» WHAT YOU HAVE TO DO
Retype verbatim the lines of the listing, from the very first through the line with "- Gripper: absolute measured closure".
**** DATA SHOWN ****
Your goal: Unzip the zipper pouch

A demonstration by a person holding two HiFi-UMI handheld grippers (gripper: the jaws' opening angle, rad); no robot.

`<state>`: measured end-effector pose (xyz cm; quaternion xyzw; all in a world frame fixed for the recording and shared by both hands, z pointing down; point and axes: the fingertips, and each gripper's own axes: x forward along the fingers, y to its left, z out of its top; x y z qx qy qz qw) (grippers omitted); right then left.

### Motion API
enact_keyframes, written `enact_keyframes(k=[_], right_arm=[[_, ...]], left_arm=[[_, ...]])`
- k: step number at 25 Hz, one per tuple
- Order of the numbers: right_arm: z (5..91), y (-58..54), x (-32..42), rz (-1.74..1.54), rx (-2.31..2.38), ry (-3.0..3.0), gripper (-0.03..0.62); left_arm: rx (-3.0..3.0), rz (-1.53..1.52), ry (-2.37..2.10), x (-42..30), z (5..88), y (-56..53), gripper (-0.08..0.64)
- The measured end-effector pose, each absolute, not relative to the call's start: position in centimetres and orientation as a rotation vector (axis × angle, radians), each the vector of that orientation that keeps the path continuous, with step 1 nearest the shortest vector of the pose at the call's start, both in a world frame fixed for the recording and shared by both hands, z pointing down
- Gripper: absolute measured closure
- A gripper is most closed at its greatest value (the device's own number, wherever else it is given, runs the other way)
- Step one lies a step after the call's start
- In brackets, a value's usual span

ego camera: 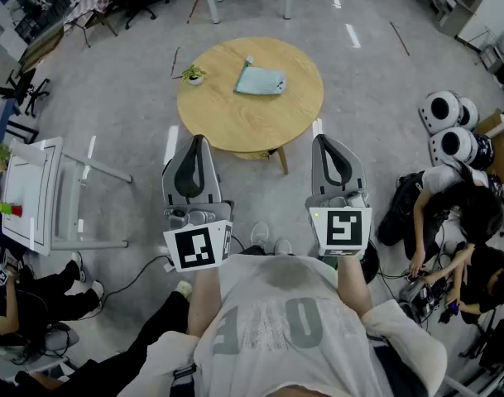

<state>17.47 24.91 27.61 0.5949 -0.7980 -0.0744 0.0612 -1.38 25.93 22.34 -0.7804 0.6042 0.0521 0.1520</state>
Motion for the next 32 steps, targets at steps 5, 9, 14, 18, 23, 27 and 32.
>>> enact_keyframes(k=[5, 9, 14, 18, 23, 27, 32], right_arm=[[27.7, 25.0, 17.2, -0.239, 1.781, -2.421, 0.563], [28.2, 25.8, 17.9, -0.199, 1.771, -2.446, 0.563], [29.7, 26.9, 18.7, -0.130, 1.747, -2.516, 0.563], [30.8, 27.2, 17.7, -0.129, 1.685, -2.522, 0.563], [31.1, 25.7, 17.7, -0.160, 1.656, -2.509, 0.563], [31.8, 23.0, 18.1, -0.159, 1.651, -2.482, 0.563], [31.8, 18.5, 17.7, -0.188, 1.669, -2.433, 0.563]], left_arm=[[-2.234, 0.151, 1.743, -1.7, 22.4, 26.0, 0.532], [-2.225, 0.143, 1.763, -1.2, 22.7, 26.8, 0.532], [-2.222, 0.124, 1.798, -0.7, 23.8, 28.4, 0.532], [-2.217, 0.100, 1.827, -1.4, 24.6, 28.2, 0.532], [-2.199, 0.110, 1.844, -1.6, 24.5, 26.2, 0.532], [-2.215, 0.122, 1.823, -1.0, 24.8, 23.7, 0.532], [-2.240, 0.147, 1.798, -1.4, 24.8, 18.2, 0.532]])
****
» WRITTEN ANSWER
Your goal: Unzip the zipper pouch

A demonstration by a person holding two HiFi-UMI handheld grippers (gripper: the jaws' opening angle, rad); no robot.

`<state>`: measured end-effector pose (xyz cm; quaternion xyzw; all in a world frame fixed for the recording and shared by both hands, z pointing down; point and axes: the fingertips, and each gripper's own axes: x forward along the fingers, y to its left, z out of its top; x y z qx qy qz qw) (grippers omitted); right then left.

### Motion API
enact_keyframes, written `enact_keyframes(k=[_], right_arm=[[_, ...]], left_arm=[[_, ...]])`
- k: step number at 25 Hz, one per tuple
- Order of the numbers: right_arm: z (5..91), y (-58..54), x (-32..42), rz (-1.74..1.54), rx (-2.31..2.38), ry (-3.0..3.0), gripper (-0.03..0.62); left_arm: rx (-3.0..3.0), rz (-1.53..1.52), ry (-2.37..2.10), x (-42..30), z (5..88), y (-56..53), gripper (-0.08..0.64)
- The measured end-effector pose, each absolute, not relative to the call's start: position in centimetres and orientation as a rotation vector (axis × angle, radians), each the vector of that orientation that keeps the path continuous, with step 1 nearest the shortest vector of the pose at the call's start, both in a world frame fixed for the recording and shared by both hands, z pointing down
- Gripper: absolute measured closure

The exercise is finished and nothing remains.